Go over the entries and report the lines where the word "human" occurs.

-- INPUT MATERIAL follows --

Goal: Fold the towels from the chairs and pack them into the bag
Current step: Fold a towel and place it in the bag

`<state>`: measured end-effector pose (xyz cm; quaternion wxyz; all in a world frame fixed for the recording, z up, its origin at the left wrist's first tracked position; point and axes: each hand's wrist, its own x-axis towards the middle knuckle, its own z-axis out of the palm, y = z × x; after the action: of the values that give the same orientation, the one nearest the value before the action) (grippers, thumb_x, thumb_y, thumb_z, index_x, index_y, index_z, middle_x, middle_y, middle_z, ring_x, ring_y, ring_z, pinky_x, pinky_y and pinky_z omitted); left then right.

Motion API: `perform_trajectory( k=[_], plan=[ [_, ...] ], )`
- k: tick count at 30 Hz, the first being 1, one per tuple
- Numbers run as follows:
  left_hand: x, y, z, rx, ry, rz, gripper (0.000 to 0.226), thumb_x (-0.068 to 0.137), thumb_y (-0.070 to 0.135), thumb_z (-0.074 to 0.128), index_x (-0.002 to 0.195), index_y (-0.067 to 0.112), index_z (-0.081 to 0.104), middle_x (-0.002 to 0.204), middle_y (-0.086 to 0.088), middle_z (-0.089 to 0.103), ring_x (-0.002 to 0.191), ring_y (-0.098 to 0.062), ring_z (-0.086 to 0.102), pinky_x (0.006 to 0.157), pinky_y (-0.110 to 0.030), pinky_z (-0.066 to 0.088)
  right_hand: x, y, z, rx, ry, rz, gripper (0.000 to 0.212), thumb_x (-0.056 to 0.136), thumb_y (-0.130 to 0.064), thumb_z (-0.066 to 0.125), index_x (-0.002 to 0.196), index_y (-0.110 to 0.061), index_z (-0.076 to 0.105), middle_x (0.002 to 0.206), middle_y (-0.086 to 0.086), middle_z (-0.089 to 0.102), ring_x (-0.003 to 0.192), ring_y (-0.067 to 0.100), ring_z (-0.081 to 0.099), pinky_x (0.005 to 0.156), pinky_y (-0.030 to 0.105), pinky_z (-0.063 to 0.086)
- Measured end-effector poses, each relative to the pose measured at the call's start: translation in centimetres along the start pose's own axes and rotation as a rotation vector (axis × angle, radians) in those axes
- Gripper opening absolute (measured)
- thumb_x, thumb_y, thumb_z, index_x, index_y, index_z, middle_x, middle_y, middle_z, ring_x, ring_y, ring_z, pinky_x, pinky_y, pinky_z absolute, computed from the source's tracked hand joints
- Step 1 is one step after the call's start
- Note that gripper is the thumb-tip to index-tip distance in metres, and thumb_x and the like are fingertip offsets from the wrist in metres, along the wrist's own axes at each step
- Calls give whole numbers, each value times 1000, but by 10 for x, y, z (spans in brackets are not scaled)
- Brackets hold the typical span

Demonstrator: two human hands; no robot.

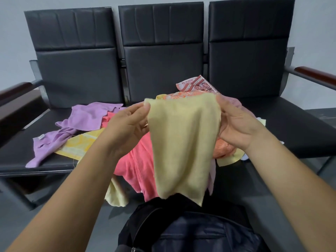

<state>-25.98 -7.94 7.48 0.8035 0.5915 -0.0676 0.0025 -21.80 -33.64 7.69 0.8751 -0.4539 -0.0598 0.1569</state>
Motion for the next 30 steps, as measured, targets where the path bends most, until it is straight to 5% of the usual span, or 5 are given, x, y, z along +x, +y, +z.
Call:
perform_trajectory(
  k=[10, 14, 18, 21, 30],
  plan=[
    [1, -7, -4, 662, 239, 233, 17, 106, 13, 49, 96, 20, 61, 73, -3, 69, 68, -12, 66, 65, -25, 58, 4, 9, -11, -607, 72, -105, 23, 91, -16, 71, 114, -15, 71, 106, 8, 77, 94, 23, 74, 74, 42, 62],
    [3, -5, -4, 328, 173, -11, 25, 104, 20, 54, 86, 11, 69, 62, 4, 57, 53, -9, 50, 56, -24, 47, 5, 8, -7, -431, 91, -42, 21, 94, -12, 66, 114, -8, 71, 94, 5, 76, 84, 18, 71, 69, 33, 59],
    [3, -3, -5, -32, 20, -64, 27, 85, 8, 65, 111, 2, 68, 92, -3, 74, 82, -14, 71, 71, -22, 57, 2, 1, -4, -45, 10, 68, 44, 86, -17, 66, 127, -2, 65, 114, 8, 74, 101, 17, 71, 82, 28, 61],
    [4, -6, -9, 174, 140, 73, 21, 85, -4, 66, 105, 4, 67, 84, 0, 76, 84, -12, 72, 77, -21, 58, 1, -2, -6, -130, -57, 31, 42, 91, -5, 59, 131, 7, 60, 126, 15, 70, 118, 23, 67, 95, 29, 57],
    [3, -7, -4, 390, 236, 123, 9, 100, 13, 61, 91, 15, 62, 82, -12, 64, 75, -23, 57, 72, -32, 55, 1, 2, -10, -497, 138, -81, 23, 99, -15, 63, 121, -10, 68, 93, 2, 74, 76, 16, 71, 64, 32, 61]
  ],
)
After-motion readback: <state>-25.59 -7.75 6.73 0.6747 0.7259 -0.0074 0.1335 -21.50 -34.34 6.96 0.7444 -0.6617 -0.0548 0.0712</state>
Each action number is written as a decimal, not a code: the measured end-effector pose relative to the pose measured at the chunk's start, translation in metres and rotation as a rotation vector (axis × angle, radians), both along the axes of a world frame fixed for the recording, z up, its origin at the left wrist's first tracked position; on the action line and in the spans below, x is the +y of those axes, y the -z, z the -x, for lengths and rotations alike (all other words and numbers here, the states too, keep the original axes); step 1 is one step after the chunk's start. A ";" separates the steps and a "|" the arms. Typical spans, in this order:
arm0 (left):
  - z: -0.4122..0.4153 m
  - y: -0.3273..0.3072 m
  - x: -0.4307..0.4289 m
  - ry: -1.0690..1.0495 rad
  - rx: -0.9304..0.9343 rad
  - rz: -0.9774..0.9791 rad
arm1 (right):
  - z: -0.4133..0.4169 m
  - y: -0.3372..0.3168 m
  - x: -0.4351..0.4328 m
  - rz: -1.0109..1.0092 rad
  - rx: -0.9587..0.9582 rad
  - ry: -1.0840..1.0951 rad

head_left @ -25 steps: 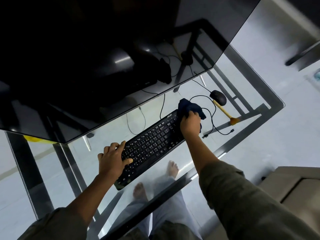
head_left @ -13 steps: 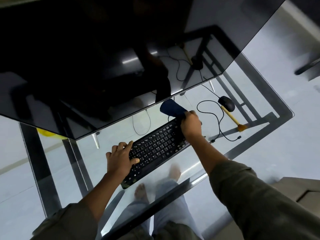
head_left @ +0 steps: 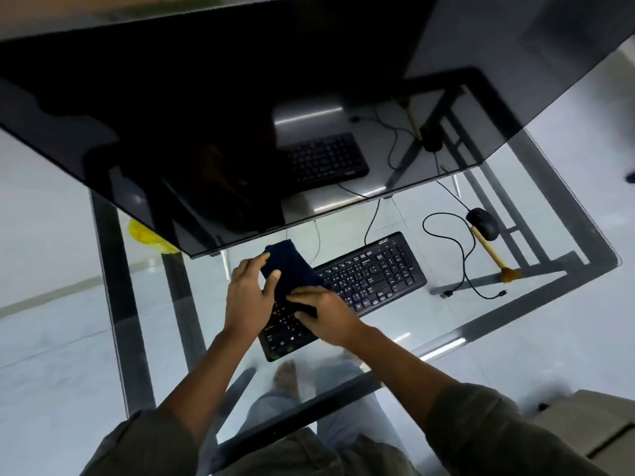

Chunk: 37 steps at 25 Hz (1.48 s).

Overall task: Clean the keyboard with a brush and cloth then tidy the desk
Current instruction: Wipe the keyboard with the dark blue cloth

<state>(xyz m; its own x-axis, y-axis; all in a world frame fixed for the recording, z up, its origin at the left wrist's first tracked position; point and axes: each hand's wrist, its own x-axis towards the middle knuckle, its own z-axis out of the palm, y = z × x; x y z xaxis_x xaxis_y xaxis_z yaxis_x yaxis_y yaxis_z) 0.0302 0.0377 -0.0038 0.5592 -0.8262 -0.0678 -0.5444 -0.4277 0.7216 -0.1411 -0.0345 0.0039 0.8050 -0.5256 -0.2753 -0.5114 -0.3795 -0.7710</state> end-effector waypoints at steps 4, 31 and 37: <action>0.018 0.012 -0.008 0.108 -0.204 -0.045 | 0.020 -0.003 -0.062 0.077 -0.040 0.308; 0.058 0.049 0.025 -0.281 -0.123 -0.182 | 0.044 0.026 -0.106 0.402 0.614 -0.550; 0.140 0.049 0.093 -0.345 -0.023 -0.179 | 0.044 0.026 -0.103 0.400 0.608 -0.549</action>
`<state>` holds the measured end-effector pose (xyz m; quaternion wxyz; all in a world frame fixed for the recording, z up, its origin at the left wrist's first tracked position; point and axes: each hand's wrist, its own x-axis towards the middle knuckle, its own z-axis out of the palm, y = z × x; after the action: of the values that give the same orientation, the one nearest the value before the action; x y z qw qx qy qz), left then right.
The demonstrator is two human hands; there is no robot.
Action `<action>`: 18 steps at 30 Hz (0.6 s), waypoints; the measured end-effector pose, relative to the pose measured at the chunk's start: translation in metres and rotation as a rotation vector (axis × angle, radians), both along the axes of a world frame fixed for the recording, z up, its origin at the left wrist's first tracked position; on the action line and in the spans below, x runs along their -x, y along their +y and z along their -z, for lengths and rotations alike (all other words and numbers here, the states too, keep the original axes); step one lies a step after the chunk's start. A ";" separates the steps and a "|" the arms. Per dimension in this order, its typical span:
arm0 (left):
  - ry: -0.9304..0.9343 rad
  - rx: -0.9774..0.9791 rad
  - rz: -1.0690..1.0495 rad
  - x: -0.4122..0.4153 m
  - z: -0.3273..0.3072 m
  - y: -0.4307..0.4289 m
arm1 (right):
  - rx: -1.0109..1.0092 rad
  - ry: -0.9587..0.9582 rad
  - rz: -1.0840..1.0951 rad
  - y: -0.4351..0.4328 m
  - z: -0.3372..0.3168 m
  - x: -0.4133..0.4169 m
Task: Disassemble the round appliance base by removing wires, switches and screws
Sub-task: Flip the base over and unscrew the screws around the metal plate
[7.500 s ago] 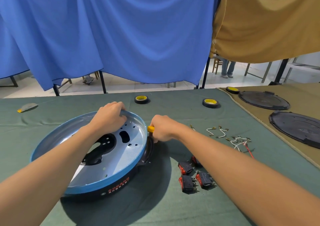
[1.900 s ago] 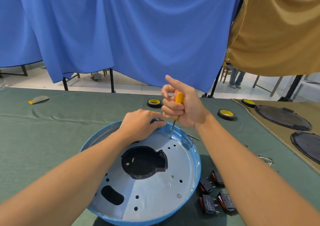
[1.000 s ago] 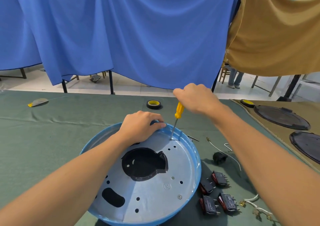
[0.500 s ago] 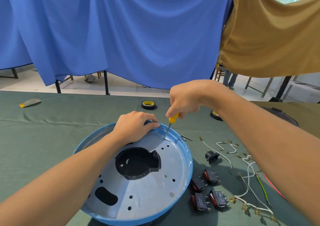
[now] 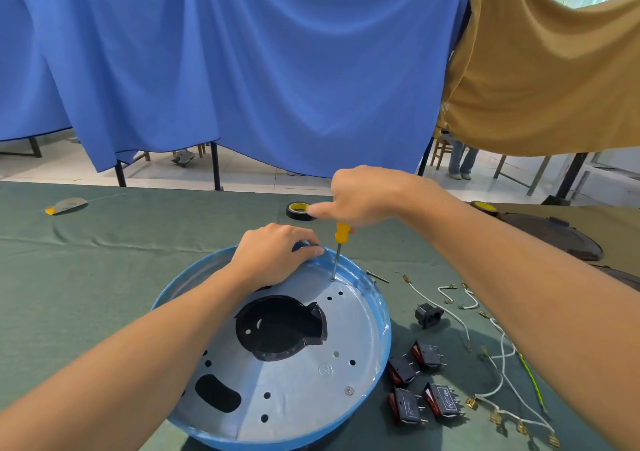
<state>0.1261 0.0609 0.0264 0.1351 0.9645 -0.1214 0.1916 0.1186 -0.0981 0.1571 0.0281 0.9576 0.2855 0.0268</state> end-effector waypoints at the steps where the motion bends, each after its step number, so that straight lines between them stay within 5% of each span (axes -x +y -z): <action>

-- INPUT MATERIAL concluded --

**SOLVED EXERCISE**
Demonstrator: two human hands; no robot.
The demonstrator is two human hands; there is no robot.

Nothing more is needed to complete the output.